I'm not sure whether the title of this topic is clear - it's better to give an example of my problem:
There are tables:
- TableA, with an ID column and some other stuff (and similar TableB, TableC etc. tables)
- TableZ, which is more interesting; it consists of columns:
- ID
- TargetName (with values as "TableA", "TableB" and so on)
- TargetID
- and again - some more stuff
TargetName says what table is pointed by TargetID. When TargetName = "TableA" then TargetID contains a value of TableA.ID; when "TableB" - a value of TableB.ID - and so on.

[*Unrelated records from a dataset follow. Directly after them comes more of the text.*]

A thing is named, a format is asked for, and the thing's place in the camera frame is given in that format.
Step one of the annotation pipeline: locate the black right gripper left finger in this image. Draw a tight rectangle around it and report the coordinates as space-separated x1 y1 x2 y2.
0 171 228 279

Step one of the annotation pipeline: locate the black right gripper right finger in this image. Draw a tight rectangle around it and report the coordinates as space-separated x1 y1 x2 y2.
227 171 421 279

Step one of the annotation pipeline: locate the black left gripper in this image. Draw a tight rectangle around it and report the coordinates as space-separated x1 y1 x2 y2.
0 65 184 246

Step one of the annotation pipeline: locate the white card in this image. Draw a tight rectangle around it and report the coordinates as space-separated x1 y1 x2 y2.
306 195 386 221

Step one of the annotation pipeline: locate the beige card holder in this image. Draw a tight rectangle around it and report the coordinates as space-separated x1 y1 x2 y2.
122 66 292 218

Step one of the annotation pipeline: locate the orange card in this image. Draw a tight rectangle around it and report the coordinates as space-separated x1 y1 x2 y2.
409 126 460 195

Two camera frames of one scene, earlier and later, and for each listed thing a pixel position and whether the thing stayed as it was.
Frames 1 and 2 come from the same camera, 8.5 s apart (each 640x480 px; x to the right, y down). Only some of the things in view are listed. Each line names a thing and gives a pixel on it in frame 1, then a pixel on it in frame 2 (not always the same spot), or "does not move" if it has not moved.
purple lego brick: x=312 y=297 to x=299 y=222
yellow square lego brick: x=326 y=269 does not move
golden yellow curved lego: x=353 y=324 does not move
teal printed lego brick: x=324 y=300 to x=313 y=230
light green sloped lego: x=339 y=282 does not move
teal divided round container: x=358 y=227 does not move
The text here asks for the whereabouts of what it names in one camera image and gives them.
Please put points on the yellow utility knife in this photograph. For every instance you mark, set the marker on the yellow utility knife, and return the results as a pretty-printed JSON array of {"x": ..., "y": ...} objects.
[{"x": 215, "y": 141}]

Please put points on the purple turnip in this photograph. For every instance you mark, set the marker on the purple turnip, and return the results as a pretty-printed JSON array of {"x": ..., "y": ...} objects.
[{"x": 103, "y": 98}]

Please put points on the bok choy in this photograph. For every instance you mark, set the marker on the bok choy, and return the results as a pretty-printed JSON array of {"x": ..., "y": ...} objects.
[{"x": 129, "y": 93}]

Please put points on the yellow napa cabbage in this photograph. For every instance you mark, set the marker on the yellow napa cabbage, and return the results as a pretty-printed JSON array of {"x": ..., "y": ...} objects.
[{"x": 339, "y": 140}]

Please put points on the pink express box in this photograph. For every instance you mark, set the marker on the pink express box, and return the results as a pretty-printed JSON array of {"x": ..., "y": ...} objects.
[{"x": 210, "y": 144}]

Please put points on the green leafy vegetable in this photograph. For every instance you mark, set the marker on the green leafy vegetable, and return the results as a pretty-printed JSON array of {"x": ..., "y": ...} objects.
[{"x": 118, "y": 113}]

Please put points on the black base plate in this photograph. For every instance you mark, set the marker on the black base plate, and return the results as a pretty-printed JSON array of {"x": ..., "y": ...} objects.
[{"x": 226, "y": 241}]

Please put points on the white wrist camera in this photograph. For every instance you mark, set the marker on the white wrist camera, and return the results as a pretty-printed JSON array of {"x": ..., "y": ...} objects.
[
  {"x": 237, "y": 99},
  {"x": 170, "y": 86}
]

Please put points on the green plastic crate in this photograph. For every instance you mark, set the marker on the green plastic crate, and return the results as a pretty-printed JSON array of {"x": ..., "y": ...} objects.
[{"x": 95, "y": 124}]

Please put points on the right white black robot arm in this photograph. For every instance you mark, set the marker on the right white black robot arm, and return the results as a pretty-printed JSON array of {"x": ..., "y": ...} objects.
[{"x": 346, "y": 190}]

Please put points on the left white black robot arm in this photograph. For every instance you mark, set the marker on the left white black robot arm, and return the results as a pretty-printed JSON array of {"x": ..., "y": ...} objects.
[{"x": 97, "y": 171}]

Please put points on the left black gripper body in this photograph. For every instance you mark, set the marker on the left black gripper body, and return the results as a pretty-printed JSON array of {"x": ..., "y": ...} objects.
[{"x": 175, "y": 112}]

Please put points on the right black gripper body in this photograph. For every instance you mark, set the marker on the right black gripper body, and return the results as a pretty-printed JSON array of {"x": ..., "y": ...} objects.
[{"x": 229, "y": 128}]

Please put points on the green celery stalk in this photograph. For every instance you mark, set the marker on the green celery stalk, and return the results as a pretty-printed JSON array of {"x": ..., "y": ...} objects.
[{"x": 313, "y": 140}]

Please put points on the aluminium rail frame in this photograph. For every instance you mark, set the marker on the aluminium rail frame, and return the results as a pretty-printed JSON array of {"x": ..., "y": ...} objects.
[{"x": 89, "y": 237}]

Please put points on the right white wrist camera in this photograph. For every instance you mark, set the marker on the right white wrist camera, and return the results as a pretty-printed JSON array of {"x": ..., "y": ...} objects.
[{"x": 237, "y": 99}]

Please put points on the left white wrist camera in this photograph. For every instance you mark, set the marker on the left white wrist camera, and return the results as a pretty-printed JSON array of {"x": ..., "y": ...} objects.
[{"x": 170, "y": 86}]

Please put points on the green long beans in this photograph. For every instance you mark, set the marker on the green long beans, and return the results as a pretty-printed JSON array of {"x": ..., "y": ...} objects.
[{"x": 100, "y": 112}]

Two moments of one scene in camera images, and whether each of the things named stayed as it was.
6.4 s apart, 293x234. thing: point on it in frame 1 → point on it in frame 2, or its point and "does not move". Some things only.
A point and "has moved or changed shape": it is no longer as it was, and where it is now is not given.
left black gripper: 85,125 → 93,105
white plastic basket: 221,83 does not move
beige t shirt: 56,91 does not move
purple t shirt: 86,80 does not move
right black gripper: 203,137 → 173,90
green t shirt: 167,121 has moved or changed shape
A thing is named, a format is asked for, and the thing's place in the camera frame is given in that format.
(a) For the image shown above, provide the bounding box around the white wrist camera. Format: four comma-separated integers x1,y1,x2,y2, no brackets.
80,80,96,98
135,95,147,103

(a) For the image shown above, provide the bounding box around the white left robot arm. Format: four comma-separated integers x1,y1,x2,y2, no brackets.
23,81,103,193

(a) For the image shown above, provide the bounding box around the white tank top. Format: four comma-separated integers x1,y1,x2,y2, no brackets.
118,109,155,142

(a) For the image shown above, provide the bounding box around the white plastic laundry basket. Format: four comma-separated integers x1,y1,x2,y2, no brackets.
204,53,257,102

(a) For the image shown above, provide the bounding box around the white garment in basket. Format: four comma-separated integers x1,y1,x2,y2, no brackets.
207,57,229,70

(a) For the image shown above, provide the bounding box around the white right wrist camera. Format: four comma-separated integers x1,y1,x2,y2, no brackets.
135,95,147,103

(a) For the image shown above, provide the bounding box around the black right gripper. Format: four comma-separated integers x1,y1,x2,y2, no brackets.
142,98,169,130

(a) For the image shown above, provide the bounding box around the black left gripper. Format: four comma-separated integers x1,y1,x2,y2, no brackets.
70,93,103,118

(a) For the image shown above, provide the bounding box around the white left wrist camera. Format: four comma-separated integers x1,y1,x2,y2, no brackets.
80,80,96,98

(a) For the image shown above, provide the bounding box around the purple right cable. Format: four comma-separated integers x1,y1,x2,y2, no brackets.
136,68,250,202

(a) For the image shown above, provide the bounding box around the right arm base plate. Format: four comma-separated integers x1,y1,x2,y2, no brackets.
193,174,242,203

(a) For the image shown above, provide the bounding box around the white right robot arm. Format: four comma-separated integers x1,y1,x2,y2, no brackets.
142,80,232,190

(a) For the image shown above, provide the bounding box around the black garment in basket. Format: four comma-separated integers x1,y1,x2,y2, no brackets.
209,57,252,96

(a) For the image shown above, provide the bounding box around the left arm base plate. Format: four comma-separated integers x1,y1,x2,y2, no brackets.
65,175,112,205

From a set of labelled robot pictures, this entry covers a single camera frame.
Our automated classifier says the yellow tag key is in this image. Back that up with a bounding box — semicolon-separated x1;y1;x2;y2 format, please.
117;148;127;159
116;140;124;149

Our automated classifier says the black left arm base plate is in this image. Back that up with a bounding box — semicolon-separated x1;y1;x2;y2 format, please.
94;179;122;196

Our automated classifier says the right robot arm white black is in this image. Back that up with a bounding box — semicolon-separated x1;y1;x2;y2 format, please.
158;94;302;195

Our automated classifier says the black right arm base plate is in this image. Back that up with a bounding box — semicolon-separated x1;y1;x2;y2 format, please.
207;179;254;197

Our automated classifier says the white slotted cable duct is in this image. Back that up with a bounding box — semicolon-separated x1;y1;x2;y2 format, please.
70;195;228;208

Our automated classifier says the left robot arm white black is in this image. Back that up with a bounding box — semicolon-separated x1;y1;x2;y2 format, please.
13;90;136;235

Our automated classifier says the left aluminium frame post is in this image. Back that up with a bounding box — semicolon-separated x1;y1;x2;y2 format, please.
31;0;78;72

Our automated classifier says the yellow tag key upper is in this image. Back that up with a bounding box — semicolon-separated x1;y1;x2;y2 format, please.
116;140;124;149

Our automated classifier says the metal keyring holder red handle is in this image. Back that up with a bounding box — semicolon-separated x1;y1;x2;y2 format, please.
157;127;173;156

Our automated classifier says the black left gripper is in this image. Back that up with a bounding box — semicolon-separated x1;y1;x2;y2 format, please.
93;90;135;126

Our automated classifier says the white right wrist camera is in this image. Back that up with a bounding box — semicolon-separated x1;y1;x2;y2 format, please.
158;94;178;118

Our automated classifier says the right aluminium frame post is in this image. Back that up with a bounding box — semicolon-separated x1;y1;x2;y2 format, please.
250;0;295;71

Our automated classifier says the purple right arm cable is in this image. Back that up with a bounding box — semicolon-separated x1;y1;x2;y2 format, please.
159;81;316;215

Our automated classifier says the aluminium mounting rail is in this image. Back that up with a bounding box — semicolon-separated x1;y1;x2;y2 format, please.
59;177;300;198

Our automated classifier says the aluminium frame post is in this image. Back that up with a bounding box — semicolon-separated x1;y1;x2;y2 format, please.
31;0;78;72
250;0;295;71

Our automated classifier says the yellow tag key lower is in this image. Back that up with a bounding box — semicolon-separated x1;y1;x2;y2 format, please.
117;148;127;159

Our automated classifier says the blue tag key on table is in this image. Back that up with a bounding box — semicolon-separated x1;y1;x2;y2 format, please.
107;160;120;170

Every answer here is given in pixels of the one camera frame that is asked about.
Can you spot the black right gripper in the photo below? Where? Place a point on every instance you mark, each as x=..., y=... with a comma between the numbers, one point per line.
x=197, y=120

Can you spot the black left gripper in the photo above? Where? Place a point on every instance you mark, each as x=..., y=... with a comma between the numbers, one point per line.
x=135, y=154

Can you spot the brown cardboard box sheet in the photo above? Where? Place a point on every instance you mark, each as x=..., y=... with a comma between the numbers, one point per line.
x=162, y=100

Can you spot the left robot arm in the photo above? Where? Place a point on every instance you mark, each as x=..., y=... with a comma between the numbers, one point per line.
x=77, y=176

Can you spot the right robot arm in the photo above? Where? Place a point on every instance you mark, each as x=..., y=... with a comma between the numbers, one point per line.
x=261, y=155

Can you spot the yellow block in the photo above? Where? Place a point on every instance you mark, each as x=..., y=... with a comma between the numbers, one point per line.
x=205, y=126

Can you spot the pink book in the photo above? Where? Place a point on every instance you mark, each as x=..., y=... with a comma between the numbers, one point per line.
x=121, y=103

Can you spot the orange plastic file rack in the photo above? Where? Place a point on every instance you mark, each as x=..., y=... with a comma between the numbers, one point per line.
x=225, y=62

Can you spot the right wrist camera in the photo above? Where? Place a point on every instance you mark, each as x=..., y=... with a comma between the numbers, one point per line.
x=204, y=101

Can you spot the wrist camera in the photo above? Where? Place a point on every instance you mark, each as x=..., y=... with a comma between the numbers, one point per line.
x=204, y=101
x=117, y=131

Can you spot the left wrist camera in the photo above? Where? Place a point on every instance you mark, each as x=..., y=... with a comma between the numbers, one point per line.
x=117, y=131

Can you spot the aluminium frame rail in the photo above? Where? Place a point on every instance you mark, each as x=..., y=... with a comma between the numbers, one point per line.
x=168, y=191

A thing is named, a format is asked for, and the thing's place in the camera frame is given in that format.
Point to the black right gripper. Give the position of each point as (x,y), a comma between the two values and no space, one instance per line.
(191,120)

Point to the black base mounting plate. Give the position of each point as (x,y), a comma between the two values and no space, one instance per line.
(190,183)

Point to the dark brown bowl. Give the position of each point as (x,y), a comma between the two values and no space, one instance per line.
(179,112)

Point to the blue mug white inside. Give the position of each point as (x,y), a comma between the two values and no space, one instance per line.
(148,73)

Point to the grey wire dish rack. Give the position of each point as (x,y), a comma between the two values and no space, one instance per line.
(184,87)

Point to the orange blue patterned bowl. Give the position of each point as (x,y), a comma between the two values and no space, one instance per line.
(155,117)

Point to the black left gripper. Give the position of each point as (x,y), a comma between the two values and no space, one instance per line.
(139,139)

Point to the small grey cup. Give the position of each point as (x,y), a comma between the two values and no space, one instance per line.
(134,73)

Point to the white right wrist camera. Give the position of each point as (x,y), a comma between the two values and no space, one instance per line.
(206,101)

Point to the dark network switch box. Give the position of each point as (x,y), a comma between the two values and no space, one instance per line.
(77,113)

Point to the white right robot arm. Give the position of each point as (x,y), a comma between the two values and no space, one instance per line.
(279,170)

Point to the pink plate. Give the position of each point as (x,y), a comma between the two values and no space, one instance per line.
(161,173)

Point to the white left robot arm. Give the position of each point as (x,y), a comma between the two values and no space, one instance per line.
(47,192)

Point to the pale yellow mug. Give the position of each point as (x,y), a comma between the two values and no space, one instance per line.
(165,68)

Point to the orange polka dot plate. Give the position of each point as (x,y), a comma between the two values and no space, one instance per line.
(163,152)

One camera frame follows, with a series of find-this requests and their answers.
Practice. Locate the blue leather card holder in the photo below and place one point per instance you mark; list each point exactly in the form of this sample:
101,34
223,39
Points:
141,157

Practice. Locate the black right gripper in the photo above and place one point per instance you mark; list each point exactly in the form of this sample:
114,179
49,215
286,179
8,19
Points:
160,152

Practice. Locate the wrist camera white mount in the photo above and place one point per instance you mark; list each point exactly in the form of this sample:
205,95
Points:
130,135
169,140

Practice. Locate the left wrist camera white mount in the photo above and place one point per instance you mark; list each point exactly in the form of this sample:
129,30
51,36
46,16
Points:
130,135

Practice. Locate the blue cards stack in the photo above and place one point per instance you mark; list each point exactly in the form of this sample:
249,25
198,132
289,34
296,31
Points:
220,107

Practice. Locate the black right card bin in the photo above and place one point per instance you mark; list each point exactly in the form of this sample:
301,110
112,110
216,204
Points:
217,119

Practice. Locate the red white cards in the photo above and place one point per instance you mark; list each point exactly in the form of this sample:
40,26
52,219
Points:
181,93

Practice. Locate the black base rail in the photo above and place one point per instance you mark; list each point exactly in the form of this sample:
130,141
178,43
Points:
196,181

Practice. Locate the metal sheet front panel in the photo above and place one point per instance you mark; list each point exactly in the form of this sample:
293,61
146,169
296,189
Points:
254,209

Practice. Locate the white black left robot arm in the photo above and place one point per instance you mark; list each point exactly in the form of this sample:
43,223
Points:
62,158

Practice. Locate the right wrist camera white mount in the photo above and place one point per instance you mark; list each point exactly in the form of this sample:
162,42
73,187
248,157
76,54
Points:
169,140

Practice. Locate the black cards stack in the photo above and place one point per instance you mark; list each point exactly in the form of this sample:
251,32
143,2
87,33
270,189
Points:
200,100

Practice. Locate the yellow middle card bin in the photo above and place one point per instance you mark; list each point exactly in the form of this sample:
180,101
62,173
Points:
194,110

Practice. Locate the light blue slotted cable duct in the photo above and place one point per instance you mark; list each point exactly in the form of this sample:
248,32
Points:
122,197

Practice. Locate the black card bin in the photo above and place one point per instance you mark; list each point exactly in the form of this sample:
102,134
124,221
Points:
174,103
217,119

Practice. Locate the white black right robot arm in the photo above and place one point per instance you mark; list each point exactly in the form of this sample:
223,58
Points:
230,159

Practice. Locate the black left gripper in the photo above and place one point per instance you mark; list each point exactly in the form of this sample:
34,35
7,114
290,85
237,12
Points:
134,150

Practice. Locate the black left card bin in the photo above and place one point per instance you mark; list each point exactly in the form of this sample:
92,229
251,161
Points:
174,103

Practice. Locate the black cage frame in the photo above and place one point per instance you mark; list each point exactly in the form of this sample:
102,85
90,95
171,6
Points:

And now - I would like to query TableA for data that are referenced by TableZ only. Using the SQL syntax it's easy:
select TableA.* from TableA inner join TableZ on TableA.ID = TableZ.TargetID where TableZ.TargetName = 'TableA' |
Regards
Tomasz
7 Answers, 1 is accepted
the TableZ could become the root of a table hierarchy, effectively creating a class hierarchy :
class Z { int ID; ... }
class A : Z { ... }
class B : Z { ... }
class C : Z { ... }
This would then require, that the class discriminator is set to 'TableA' for class A, 'TableB' for class B etc.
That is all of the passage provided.